One Architect's Uncluttered Perspective

John Pawson's book 'Minimum' gives maximum weight to simplicity

You look at the world far more selectively after a dip into John Pawson's absorbing book "Minimum." It wages quiet war on inessentials.

Impressive photographs and choosy words signal the message: Simplicity is all. Pawson characteristically observes that there are "50 different colors of white." The book cover itself is so minimal that one is tempted to don kid gloves when handling it.

To this British architect, whose work internationally includes art galleries, offices, shops, houses, and a London theater, simplicity is achieved when it becomes impossible to improve a thing by further subtraction.

He is not against complexity. Architecture by its very nature - take the private house for instance - embraces the complex. What he opposes is pointless complication: distraction, triviality - overdoing, overstating, and overdecorating.

Although modernists like Mies van der Rohe and Le Corbusier are featured in his book, Pawson's "simplicity" is not at all just modernism. Not is it the oversimplification that results in a cold blandness, though it is clear from his own work, and his choice of others', that he does have a great fondness for large expanses of unadorned wall. "I love walls without things on them," he says.

He has a suspicion that dealing with the concrete elements of architecture - the bricks and mortar - is something of a cop-out. He feels he should be dealing with the intangibles.

In his lectures he sometimes shows buildings being blown up. What would the world be like without architecture? He has a yearning for both wilderness and desert. Coming from a Yorkshire Methodist background, he briefly tried to satisfy his sense of idealism and simplicity by becoming a Buddhist monk. He soon realized this was not for him. He did, however, live in Japan for four years, and his appreciation for the quality of spaces between solids is evocative of traditional Japanese aesthetics. Ironically, the one thing he found impossible to discover in modern Japan was remoteness.

"There is absolutely no way you can get to the countryside," he says. "You can't just go off the Dales." (His love of the Yorkshire dales and moors is expressed in a photograph in his book.)
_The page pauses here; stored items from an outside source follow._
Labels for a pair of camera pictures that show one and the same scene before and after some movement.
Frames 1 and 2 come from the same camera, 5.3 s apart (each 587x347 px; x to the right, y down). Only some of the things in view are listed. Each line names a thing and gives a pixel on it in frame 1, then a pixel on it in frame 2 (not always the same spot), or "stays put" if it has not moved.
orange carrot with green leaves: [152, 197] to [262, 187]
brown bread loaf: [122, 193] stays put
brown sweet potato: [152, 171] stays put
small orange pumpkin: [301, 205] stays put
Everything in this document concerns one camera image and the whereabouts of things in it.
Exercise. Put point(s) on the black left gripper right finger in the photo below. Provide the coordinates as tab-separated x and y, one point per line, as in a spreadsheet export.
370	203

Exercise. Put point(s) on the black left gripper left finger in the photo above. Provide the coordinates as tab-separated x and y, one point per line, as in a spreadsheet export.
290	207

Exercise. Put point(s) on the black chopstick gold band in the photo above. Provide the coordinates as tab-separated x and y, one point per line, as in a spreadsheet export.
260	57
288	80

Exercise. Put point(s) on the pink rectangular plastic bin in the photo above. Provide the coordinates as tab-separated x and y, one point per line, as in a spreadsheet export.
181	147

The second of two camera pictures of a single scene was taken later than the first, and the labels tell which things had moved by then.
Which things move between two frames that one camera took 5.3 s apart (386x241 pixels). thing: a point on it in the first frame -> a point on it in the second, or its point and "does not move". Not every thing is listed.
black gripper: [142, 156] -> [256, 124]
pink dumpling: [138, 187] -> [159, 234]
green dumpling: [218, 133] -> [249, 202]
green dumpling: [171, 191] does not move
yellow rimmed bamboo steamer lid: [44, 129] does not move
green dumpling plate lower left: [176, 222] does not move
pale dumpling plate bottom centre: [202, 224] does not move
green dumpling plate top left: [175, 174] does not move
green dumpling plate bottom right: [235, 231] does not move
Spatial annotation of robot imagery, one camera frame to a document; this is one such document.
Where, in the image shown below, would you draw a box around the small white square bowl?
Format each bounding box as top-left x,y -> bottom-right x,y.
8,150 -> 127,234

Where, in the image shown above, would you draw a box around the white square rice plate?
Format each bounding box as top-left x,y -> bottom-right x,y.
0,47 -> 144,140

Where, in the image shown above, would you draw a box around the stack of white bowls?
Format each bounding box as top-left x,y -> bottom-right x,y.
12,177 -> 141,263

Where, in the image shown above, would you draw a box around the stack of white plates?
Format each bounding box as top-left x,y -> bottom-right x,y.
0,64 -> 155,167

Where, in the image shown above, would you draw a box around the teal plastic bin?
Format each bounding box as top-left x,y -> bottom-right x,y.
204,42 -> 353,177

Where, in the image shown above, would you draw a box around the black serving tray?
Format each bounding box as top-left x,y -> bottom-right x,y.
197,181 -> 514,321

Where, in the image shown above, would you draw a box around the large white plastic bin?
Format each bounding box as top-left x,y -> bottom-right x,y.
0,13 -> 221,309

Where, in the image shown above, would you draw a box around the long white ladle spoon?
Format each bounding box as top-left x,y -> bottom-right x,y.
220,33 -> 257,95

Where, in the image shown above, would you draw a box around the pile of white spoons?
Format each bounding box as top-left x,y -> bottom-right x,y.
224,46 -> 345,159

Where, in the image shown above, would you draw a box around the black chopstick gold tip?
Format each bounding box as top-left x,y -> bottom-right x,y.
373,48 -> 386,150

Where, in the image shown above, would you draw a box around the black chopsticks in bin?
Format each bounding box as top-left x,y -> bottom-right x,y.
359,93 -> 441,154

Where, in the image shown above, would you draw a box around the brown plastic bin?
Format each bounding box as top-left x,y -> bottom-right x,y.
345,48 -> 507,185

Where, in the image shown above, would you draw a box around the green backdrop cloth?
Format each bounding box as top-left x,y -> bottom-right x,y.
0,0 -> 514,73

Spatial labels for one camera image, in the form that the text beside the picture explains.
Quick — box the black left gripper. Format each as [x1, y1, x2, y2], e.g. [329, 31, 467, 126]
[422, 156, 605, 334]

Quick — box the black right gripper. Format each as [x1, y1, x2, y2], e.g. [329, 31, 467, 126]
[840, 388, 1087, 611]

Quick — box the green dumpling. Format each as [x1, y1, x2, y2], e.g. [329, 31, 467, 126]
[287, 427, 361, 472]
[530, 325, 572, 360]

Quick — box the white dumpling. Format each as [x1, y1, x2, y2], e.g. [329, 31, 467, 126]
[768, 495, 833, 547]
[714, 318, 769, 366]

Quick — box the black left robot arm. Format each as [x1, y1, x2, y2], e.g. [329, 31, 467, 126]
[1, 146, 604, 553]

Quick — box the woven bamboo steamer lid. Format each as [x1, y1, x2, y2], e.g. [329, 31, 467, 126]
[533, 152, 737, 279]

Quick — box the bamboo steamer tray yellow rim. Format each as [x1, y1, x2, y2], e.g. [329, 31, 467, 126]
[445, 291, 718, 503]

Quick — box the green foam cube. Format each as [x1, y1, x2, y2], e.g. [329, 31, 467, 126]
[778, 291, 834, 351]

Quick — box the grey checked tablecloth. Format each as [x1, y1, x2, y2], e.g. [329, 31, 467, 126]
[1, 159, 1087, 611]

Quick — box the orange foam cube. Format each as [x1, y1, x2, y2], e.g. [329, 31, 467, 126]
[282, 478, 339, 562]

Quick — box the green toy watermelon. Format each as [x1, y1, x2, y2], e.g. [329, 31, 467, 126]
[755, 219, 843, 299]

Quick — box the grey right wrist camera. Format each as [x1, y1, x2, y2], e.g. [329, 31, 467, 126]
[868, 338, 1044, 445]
Born in Yorkshire, Pawson came to architecture "late" - in his 30s. He never completed his college training. He never worked for another architect. He is his own man. Architecture for him "was never really a business or even a career," he says, "just a sort of passion." Although he has never had to seek out clients, at the outset (in the early 1980s) his dedication to "simplicity" was far from fashionable. But fashions change.
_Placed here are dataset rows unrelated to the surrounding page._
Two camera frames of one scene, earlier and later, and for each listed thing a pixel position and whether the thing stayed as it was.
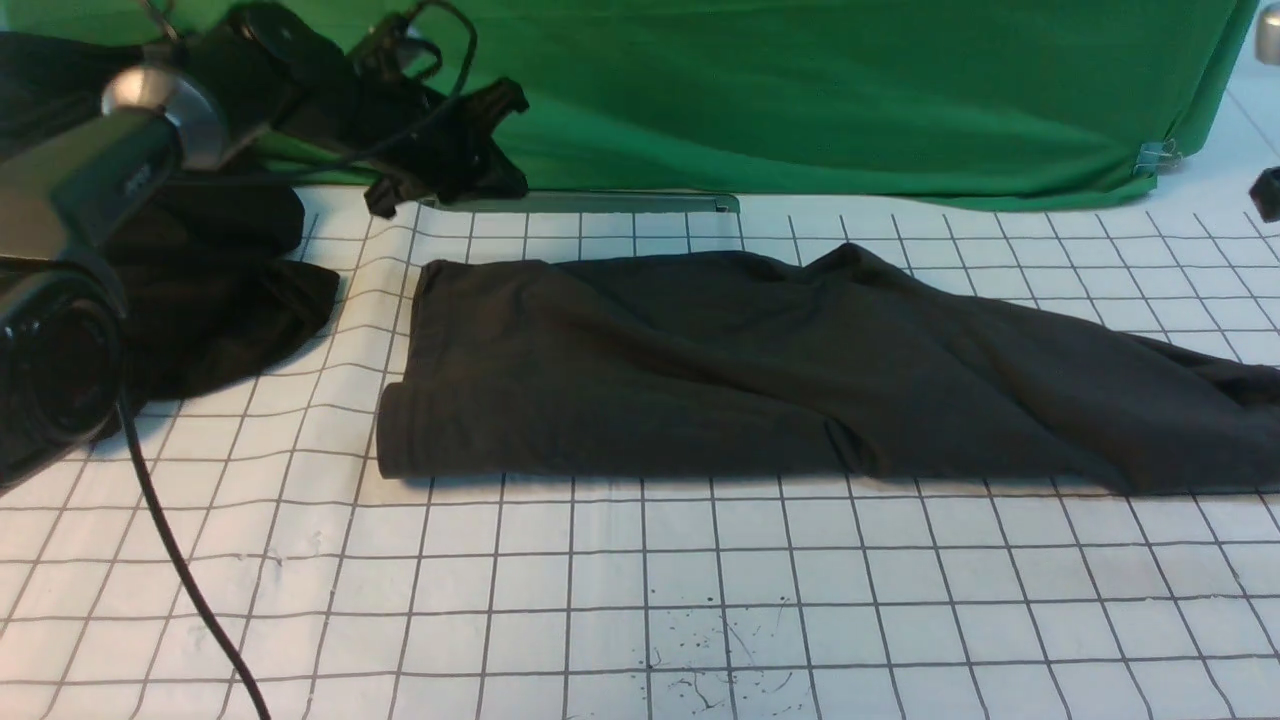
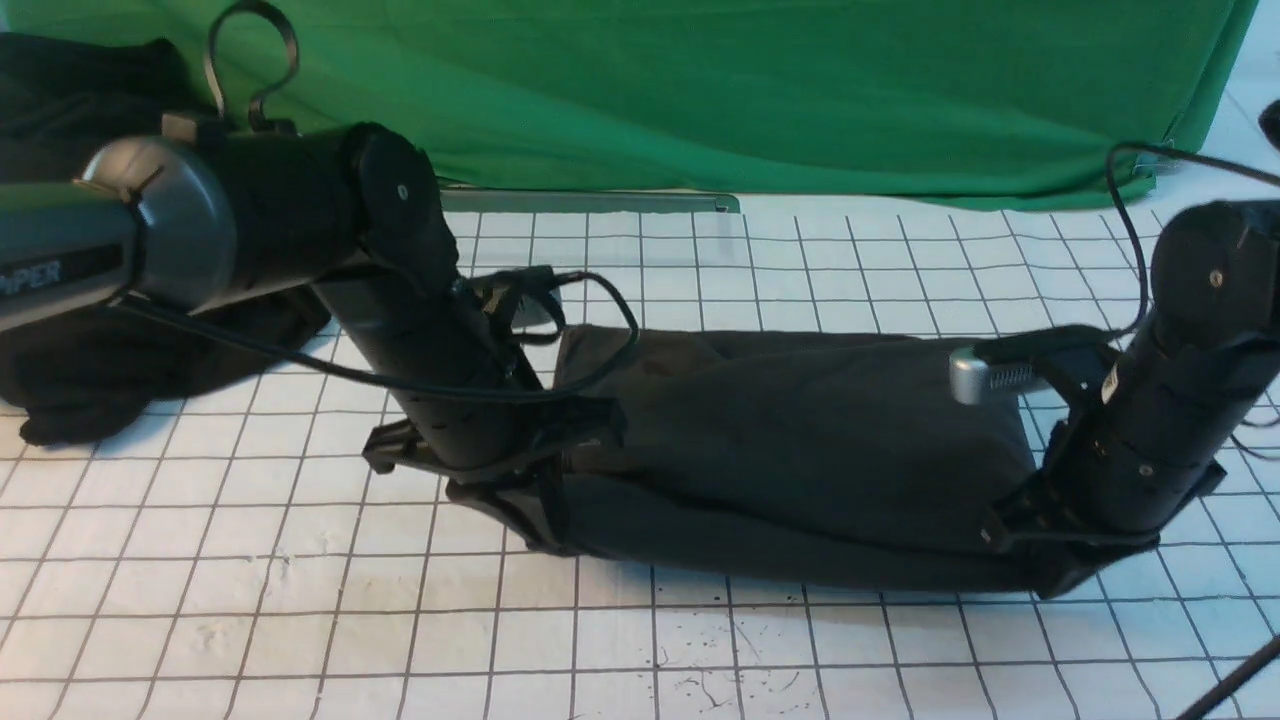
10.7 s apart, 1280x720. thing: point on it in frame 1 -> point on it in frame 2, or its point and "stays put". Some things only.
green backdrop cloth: (878, 103) stays put
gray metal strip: (671, 202) stays put
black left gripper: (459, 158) -> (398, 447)
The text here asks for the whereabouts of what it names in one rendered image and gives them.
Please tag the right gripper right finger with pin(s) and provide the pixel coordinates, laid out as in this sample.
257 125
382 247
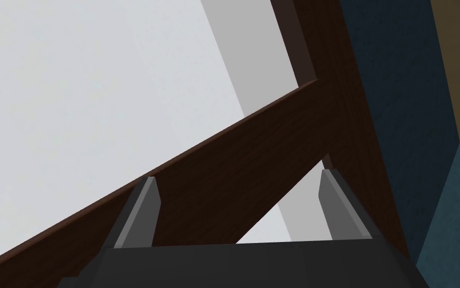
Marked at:
342 212

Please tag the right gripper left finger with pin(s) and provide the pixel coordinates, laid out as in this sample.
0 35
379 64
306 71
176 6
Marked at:
139 217

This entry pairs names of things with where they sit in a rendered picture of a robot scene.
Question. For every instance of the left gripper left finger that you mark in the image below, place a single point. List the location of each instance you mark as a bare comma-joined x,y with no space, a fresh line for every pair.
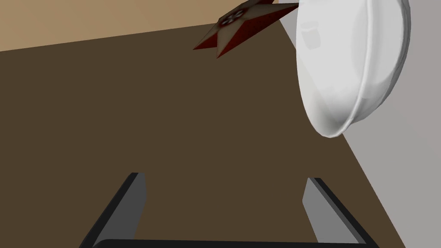
119,213

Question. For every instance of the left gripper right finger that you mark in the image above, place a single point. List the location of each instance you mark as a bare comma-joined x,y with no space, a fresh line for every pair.
330,217

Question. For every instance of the white bowl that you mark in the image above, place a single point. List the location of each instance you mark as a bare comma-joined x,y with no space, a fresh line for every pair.
344,65

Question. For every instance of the red and tan star object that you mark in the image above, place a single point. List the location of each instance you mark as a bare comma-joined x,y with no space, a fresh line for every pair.
234,29

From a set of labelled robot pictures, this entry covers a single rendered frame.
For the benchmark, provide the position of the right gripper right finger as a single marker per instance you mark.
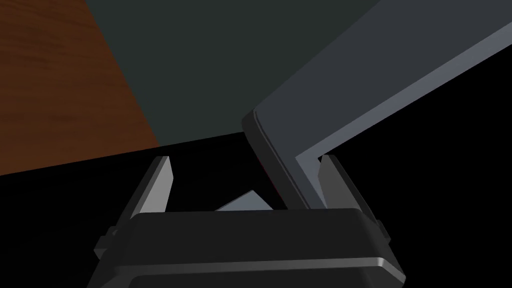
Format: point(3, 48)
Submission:
point(338, 188)

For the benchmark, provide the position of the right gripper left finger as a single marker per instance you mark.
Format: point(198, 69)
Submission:
point(158, 192)

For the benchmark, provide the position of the grey appliance door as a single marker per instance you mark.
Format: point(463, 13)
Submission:
point(360, 80)

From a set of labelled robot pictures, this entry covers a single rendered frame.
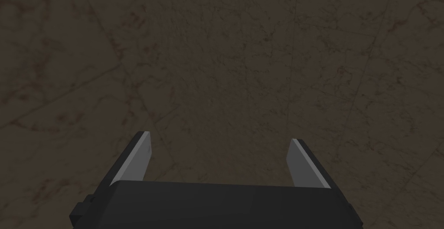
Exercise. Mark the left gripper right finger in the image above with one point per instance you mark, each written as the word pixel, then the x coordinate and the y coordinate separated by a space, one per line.
pixel 305 168

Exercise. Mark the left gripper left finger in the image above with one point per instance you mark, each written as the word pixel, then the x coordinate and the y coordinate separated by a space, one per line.
pixel 133 161

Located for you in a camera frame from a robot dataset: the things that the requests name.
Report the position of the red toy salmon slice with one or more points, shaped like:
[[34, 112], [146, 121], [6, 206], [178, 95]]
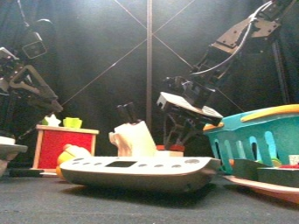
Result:
[[177, 148]]

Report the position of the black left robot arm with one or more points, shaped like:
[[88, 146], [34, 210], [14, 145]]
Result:
[[23, 17]]

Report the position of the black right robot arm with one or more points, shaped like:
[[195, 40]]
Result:
[[241, 35]]

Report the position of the white toy rice block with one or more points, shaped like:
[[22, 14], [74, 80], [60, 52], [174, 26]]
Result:
[[170, 153]]

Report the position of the white star block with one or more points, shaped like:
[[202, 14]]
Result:
[[51, 120]]

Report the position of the white toy knife block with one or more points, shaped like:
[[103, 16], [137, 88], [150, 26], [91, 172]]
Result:
[[134, 141]]

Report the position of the grey white toy pan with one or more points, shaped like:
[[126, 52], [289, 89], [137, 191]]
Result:
[[10, 151]]

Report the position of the green shape block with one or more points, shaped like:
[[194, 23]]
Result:
[[72, 122]]

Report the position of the red wooden shape sorter box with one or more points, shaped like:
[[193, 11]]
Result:
[[62, 145]]

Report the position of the grey toy kitchen scale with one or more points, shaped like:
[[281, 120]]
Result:
[[141, 172]]

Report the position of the yellow orange toy fruit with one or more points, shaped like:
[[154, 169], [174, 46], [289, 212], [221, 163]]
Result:
[[72, 154]]

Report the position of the dark green box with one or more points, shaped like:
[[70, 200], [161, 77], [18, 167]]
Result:
[[247, 169], [278, 176]]

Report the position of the green toy in basket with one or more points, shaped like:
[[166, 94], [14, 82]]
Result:
[[275, 162]]

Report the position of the pink wooden tray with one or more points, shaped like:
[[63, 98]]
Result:
[[269, 188]]

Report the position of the red toy in basket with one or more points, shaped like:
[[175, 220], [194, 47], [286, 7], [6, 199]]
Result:
[[290, 166]]

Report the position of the white toy in basket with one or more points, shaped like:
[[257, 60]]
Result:
[[294, 159]]

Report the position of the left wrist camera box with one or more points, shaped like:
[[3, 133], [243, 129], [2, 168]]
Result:
[[34, 48]]

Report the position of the vertical metal frame pole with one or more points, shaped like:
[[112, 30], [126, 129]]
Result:
[[149, 58]]
Although the shop he designed for Jigsaw on London's Bond Street still stands out unmistakably in its direct economy of form and lack of the decorative, he is less of a voice in the wilderness today. The director of a TV documentary about Pawson recently even informed him that he is "at his peak" - a notion Pawson clearly thinks laughable. Permanency is a primary aim, even when he is working on a clothing store, which might typically only be there for five years. (Among those he has done are the Calvin Klein shops in Manhattan, Tokyo, and Seoul.)

In "Minimum" (Phaidon Press, 271 pp., $95) he returns often to his dislike for consumerism (as well as "the obsessive weight of possessions"), and many of the illustrations are of buildings or landscapes that have survived the ravages of time because, you are almost persuaded to believe, of their simplicity quite as much as their sound, strong structures.
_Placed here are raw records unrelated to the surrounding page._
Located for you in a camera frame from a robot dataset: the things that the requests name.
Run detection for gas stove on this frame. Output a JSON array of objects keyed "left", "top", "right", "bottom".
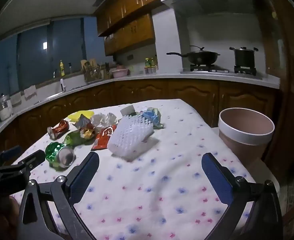
[{"left": 180, "top": 64, "right": 262, "bottom": 77}]

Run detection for red candy packet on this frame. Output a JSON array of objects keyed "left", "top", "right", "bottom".
[{"left": 47, "top": 119, "right": 70, "bottom": 140}]

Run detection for silver foil wrapper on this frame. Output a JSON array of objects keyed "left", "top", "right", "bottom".
[{"left": 74, "top": 114, "right": 94, "bottom": 130}]

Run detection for green flattened packet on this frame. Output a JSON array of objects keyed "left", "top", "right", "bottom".
[{"left": 63, "top": 129, "right": 86, "bottom": 147}]

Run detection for kitchen window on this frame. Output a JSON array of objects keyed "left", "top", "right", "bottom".
[{"left": 0, "top": 17, "right": 105, "bottom": 105}]

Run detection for crumpled blue wrapper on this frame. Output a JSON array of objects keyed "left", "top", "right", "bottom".
[{"left": 139, "top": 107, "right": 164, "bottom": 130}]

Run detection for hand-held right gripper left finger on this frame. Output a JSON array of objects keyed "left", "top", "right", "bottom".
[{"left": 17, "top": 151, "right": 100, "bottom": 240}]

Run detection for wooden base cabinets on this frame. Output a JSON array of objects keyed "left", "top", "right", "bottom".
[{"left": 0, "top": 77, "right": 280, "bottom": 155}]

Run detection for dish rack with boards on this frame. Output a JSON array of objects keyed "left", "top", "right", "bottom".
[{"left": 81, "top": 59, "right": 105, "bottom": 83}]

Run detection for wooden wall cabinets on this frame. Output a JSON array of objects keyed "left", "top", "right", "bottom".
[{"left": 95, "top": 0, "right": 210, "bottom": 57}]

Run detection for floral white tablecloth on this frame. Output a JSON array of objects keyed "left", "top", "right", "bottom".
[{"left": 11, "top": 99, "right": 256, "bottom": 240}]

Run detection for white kitchen countertop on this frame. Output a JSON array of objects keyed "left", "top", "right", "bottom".
[{"left": 0, "top": 71, "right": 280, "bottom": 143}]

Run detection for black wok with lid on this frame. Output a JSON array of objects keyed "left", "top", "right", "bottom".
[{"left": 166, "top": 45, "right": 221, "bottom": 65}]

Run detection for wooden glass door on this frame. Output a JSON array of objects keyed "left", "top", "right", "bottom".
[{"left": 259, "top": 0, "right": 294, "bottom": 180}]

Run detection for pink bin with white rim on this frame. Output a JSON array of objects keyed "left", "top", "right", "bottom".
[{"left": 218, "top": 107, "right": 275, "bottom": 167}]

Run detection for pink basin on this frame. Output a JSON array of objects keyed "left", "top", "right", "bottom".
[{"left": 111, "top": 66, "right": 129, "bottom": 78}]

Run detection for red orange snack packet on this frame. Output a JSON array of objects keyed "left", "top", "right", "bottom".
[{"left": 91, "top": 124, "right": 117, "bottom": 151}]

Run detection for crushed green can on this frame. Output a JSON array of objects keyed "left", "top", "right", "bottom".
[{"left": 45, "top": 142, "right": 75, "bottom": 168}]

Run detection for yellow sponge cloth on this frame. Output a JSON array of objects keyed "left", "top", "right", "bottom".
[{"left": 67, "top": 110, "right": 95, "bottom": 123}]

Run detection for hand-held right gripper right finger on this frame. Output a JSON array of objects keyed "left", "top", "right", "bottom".
[{"left": 201, "top": 152, "right": 284, "bottom": 240}]

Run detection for gold red drink pouch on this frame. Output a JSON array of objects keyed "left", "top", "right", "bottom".
[{"left": 80, "top": 127, "right": 96, "bottom": 139}]

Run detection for black stock pot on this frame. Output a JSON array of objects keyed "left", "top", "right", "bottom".
[{"left": 229, "top": 46, "right": 259, "bottom": 67}]

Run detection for white storage jar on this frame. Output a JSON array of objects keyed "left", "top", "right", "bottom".
[{"left": 0, "top": 94, "right": 12, "bottom": 122}]

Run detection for small grey box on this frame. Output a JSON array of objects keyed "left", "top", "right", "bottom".
[{"left": 120, "top": 104, "right": 136, "bottom": 116}]

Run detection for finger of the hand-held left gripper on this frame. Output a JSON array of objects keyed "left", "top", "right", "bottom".
[
  {"left": 11, "top": 149, "right": 46, "bottom": 178},
  {"left": 0, "top": 145, "right": 21, "bottom": 166}
]

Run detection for white foam fruit net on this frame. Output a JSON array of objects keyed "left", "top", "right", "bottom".
[{"left": 107, "top": 114, "right": 154, "bottom": 160}]
"Minimum" is not a small book, and it ranges widely from Mies van der Rohe's Seagram Building to a Shaker staircase, from the Alhambra to a concrete chapel for Muslims, from the Roman amphitheater in Verona to a wall at Versailles.

Apparently, sculpture in public places does not appeal much to Pawson. And indeed the presence of people in buildings might almost seem an intrusion, so concentrated is he on architecture itself. But he makes an exception for the so-called minimal sculpture of American Don Judd. Judd's work, however - the line of giant concrete "boxes" in the Texas landscape, for instance - comes extremely close to architecture both in scale and in the way people experience it.

Conversely, Pawson's own work, and that of other architects he appreciates, brings architecture close to sculpture.

What his book makes clear is that plainness in architecture does not mean anonymity. A love of pure geometry, of perfectionism, of balance and repetition and uninterruption, emphatically does not rule out personal vision. Arguably, in fact, it only accentuates such vision.